Design/methodology/approach
Personal innovativeness (IN) and privacy information disclosure (PI) are incorporated in UTAUT2 model to determine its effect on SMTA featuring AR and BDA technologies from smart perspective. Both privacy concern (PC) and privacy risk (PR) derived from PCT model are also included to determine its influences on an individual's willingness to disclose privacy information for better-personalised services.
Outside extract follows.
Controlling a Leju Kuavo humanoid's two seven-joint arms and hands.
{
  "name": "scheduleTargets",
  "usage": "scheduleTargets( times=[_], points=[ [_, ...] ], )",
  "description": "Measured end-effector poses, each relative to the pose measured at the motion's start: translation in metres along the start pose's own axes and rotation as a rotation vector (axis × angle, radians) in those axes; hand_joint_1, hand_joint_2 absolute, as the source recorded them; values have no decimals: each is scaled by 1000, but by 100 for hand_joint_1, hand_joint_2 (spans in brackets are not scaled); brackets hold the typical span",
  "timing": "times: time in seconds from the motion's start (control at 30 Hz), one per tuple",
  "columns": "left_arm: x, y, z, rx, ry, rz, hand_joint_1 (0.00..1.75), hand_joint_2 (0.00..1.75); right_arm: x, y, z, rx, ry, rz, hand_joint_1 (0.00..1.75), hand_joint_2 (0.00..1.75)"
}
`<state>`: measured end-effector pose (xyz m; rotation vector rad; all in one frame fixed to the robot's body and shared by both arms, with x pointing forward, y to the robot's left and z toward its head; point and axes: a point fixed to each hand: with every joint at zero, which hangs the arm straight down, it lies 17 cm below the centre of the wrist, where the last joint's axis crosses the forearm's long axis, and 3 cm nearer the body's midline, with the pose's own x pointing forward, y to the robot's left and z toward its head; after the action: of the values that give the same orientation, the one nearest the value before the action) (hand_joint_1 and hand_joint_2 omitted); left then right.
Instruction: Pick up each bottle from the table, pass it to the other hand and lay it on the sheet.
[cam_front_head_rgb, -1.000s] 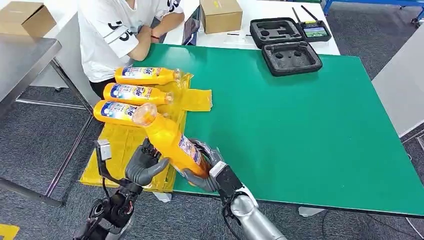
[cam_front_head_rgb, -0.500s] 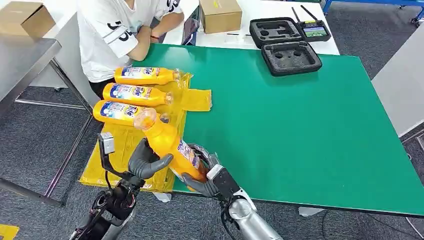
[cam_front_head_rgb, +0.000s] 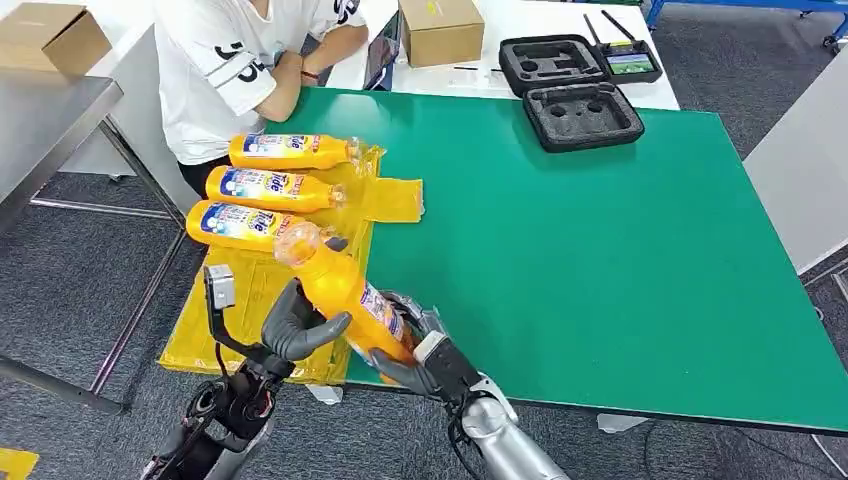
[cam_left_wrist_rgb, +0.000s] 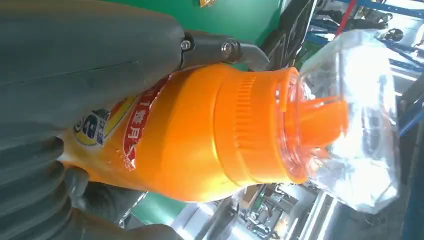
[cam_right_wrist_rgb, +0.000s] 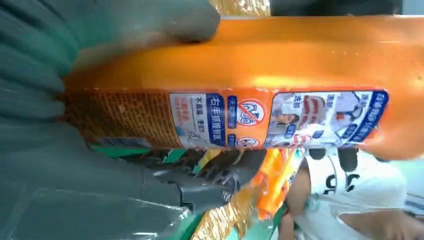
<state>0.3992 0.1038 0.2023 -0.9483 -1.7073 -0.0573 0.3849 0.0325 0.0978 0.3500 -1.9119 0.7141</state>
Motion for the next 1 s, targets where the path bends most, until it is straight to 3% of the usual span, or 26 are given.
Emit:
scheduleTargets(
  times=[0.23,0.27,0.37,0.4,0.43,0.47,0.5,0.57,0.8,0.83,0.9,1.0],
  points=[
    [-4,-1,-2,-7,17,-6,3,175,-4,3,1,2,14,-2,175,175],
    [-6,-1,-3,-10,23,-11,40,175,-5,3,1,3,16,-1,175,175],
    [-6,-1,-3,-10,23,-11,40,175,-5,3,1,3,16,-1,175,175],
    [-6,-1,-3,-10,23,-11,63,175,-5,3,1,3,16,-1,175,175],
    [-6,-1,-3,-11,24,-12,63,175,-5,3,1,3,16,-1,175,175],
    [-8,-2,-4,-16,36,-18,140,175,-5,4,1,4,17,-2,175,175],
    [-18,-5,-10,-32,84,-43,154,175,-5,8,1,11,20,-1,175,175],
    [-36,-5,-23,-43,150,-86,154,175,-10,10,-1,15,42,1,175,175],
    [-44,-4,-28,-51,176,-99,154,175,-16,10,1,18,59,2,175,175],
    [-44,-4,-28,-50,178,-100,138,175,-16,10,1,19,61,1,175,175],
    [-45,-3,-29,-51,181,-101,175,175,-16,10,1,19,63,1,175,175],
    [-45,-5,-30,-56,181,-101,175,175,-17,11,1,21,65,2,175,175]
  ],
)
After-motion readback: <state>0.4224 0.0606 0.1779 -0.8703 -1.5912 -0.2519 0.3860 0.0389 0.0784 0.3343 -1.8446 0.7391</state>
We collected responses from 392 targeted participants, resulting in a strong response rate of 84.66%. These responses were analysed statistically using structural equation modeling in both SPSS 22.0 and SmartPLS 3.0.
Findings
Findings showed that personal innovativeness (IN), habit (HT) and performance expectancy (PE) significantly affect behavioural intention (BI) while privacy concern (PC) significantly affect privacy information disclosure (PI) to use SMTA. In contrast, effort expectancy (EE), hedonic motivation (HM) and privacy information disclosure (PI) had no significant effects on behavioural intention (BI) while privacy risk (PR) had no significant effects on privacy information disclosure (PI) to use SMTA.
Originality/value
The study findings help tourism practitioners in better comprehending recent trends of SMTA adoption for establishing targeted marketing strategies on apps to improve service quality. In addition, it enables app development companies acquire app users’ preferences to enhance their app development for leading app usage.